Applications include saving large responses to RAM during paging calls, so that if the response fails retries are quickly moved to where the API left off, or to write API responses to disk for multi-session caching. You could also use this for unit testing, although its recommend to use httptest library for that as it has wider support for authentication obscuration etc.

Be careful to only use caching where you know the API request won’t change - if you want to reset the cache you can run the gar_cache_setup function again or delete the individual cache file in the directory.

Tests

All packages should ideally have tests to ensure that any changes do not break functionality.

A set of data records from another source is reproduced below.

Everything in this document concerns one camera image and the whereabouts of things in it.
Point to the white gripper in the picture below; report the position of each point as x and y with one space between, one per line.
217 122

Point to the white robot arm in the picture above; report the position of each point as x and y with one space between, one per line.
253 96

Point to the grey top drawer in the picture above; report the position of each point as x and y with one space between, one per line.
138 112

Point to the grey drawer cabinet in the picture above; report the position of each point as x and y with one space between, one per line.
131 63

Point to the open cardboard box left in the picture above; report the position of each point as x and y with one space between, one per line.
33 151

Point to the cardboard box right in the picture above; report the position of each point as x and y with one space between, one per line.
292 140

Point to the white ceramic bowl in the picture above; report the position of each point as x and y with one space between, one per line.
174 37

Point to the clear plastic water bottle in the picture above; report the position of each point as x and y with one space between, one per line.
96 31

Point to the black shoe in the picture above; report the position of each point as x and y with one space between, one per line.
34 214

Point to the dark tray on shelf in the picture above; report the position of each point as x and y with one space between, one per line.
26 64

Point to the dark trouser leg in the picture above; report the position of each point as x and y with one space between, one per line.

If new to testing, first read this guide on using the tidyverse’s testthat.

However, testing APIs that need authentication is more complicated, as you need to deal with the authentication token to get a correct response.

One option is to encrypt and upload your token, for which you can read a guide by Jenny Bryan here - https://cran.r-project.org/web/packages/googlesheets/vignettes/managing-auth-tokens.html.

Since googleCloudRunner has been published, Google Cloud Build has been used for a lot of googleAuthR packages - this includes a cr_deploy_packagetests() function to which you can supply a secret token via cr_buildstep_secret()

Codecov

One of the nicest features of continuous integration is it can be used for code coverage. This uses your tests to find out how many lines of code are triggered within them. This lets you see how thorough yours tests are. Developers covert the 100% coverage badge as it shows all of your code is checked every time you push to GitHub and helps mitigate bugs.

This is this package’s current Codecov status: codecov codecov 66% 66%

Offline code coverage

As mentioned above, some tests you may not be able to run online due to authentication issues. If you want, you can run these tests offline locally - go to your repositories settings on Codecov, select settings and get your Repository Upload Token. Place this in an environment var like this:

CODECOV_TOKEN=XXXXXX

…then run covr::codecov() in the package home directory. It will run your tests, and upload them to Codecov.